A court terme, ce n’est pas un problème. Ainsi, Word 2003 reconnaît les fichiers Word 97. Par contre à long terme c’est une autre histoire: point de salut pour ce qui est de toute version de Word antérieure à 97. Il ne s’agit que de 10 ans, ce n’est pas grand chose pourtant ! En 10 ans, on peut perdre beaucoup de contenu, et c’est vraiment dramatique. Le problème est renforcé par un autre fait: les supports. Les disquettes ont une durée de vie très courte, trop courte. Les CD-Rom ont une durée de vie d’une centaine d’année, sous réserve qu’ils ne soient pas rayés, surchauffés, etc. Mais plus la technologie évolue, et plus les supports doivent fournir d’espace. Ainsi, les nouvelles galettes sont gravées de plus en plus fin. Et plus la gravure est fine, plus le support est fragile, et moins sa durée de vie est importante. Ainsi le DVD a une durée de vie moindre que celle du CD, et pour le tout nouveau le Blu-Ray c’est encore pire ! A quand les 300 TO de données dans un carré de sucre à utiliser dans les 2 jours ? Pour que la coupe soit complète, un troisième fait qui boucle le cercle. A notre époque, les données nouvelles sont de plus en plus souvent des données électroniques, et de moins en moins des données sur papier. J’avoue y participer moi même: à la reception par e-mail d’une facture en PDF, je classe le fichier dans un dossier régulièrement archivé et sauvegardé, mais je ne l’imprime par forcément. Pis encore, les données anciennes qui étaient sur papier sont numérisées. A ce titre, on pourra citer Google et son ambitieux projet de numériser les ouvrages de toutes les bibliothèques des Etats-Unis… ou le même projet soutenu par la France à l’échelle européenne !

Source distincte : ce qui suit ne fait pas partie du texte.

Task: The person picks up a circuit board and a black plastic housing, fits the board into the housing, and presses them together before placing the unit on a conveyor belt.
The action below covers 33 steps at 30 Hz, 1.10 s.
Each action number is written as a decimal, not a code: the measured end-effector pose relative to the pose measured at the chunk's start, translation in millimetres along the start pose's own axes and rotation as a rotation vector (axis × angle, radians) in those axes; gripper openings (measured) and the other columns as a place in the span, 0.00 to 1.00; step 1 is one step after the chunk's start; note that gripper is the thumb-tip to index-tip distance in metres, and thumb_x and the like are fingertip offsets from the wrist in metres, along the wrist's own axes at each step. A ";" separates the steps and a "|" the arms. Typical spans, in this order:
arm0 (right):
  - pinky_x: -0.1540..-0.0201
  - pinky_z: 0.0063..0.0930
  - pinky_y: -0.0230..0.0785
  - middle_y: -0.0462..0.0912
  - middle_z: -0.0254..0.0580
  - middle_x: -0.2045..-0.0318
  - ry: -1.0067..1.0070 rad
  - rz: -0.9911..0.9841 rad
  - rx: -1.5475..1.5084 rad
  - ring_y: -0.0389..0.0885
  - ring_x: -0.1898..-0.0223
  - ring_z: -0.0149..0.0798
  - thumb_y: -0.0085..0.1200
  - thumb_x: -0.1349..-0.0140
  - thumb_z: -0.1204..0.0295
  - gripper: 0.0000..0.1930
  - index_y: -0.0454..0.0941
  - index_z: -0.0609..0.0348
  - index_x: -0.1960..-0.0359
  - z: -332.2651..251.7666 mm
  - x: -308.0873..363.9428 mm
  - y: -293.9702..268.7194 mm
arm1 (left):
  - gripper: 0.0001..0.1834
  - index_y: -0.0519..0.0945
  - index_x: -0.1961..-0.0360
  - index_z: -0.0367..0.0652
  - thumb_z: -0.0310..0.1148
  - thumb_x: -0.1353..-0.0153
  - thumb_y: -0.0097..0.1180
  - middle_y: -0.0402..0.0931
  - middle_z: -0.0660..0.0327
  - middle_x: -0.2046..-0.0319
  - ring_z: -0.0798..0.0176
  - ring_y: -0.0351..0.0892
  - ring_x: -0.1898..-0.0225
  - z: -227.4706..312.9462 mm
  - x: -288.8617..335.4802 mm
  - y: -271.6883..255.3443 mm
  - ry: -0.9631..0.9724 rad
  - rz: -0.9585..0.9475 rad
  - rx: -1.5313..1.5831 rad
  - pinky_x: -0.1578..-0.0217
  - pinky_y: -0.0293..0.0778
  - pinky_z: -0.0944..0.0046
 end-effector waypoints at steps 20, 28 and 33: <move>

Il y a 1000 ans la technologie permettait de fabriquer des livres qui ont traversé les siècles jusqu’à nos jours pour devenir des incunables. Aujourd’hui, la technologie ne nous assure même pas que nos écrits nous survivront…

Il n’y a pas de réelle solution à ce problème à l’heure qu’il est. Le problème majeur est celui de l’altération dans le temps des nouveaux supports numériques, et de l’absence de support inaltérable. Néanmoins, pour ce qui nous occupe, les formats de fichiers, deux solutions peuvent être envisagées pour atténuer les effets du problème. Il serait en effet possible de convertir périodiquement les anciens documents dans un format plus récent. Mais très rapidement, cette tâche deviendrait titanesque. Elle n’est pas viable pour les supports (un CD ayant une durée de vie de 100 ans, en théorie, il suffirait de graver le contenu sur un CD neuf au bout de 99 ans…), elle ne l’est pas non plus pour les formats de fichiers. Reste alors une dernière option: élaborer des formats génériques dotés d’une technologie à l’évolution «pacifique»: chaque nouvelle version est de fait compatible avec toutes les versions antérieures. L’OpenDoc est trop récent pour voir s’il prend le chemin. Par contre, c’est pour l’instant le cas du PDF, et l’on ne peut que s’en féliciter.